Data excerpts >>
>>>

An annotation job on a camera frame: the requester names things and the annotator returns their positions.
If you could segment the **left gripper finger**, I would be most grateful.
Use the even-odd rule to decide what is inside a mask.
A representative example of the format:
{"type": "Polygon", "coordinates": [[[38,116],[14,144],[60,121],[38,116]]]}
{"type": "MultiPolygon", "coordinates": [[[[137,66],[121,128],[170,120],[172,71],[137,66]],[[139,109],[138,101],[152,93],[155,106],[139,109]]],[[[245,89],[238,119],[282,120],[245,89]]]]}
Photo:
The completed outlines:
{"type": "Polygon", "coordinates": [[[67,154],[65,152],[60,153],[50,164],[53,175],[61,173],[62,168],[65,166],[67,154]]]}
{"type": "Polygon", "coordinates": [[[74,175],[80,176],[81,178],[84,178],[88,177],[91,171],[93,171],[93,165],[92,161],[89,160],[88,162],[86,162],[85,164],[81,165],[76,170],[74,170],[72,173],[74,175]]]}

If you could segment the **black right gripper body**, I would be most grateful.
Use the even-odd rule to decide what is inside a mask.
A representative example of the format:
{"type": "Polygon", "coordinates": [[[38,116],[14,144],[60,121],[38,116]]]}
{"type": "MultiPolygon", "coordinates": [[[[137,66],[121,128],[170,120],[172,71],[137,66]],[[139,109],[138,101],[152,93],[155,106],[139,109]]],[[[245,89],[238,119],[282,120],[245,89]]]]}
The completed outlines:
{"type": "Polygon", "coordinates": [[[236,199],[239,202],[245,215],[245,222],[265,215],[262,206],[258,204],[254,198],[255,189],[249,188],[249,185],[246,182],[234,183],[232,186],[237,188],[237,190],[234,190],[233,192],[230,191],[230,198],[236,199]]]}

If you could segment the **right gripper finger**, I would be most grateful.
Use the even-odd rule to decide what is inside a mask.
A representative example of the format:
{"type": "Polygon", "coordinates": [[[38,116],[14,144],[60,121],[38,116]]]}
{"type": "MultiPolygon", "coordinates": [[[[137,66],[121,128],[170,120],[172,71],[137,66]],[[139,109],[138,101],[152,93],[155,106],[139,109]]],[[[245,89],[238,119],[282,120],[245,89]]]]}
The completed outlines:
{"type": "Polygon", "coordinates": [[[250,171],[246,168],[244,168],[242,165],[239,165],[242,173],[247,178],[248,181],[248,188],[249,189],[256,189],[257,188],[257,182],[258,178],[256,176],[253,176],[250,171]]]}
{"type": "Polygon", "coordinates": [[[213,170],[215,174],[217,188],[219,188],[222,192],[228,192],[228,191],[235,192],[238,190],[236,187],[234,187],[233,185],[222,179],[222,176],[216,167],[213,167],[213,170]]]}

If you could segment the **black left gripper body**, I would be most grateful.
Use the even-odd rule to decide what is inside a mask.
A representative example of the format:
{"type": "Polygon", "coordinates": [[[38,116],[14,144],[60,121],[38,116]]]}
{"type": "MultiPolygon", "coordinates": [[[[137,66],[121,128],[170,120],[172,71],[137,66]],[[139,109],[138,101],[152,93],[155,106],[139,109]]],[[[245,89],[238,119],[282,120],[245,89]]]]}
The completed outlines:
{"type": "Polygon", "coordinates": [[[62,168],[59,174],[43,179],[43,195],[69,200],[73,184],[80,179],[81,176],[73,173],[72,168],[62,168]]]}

<<<
>>>

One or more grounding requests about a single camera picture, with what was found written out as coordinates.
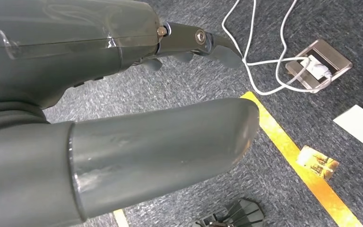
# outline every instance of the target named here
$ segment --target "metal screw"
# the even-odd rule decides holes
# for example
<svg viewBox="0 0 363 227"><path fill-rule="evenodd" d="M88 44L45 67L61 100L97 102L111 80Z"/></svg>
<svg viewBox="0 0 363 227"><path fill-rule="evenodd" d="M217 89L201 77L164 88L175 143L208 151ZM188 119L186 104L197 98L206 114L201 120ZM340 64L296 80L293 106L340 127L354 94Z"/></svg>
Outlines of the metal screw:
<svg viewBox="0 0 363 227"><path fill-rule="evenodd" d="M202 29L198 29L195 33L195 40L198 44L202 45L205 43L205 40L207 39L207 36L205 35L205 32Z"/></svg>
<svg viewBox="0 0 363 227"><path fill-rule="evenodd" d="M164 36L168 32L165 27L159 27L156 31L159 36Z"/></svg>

<<<

What you need to do >> Copy every line above that holds the word "most".

Response to this task >>
If you could segment the **left gripper finger**, I would be most grateful.
If you could segment the **black right gripper body**, I would be most grateful.
If you could segment the **right gripper finger**, I would be most grateful.
If you could segment the **black left gripper body**, I would be most grateful.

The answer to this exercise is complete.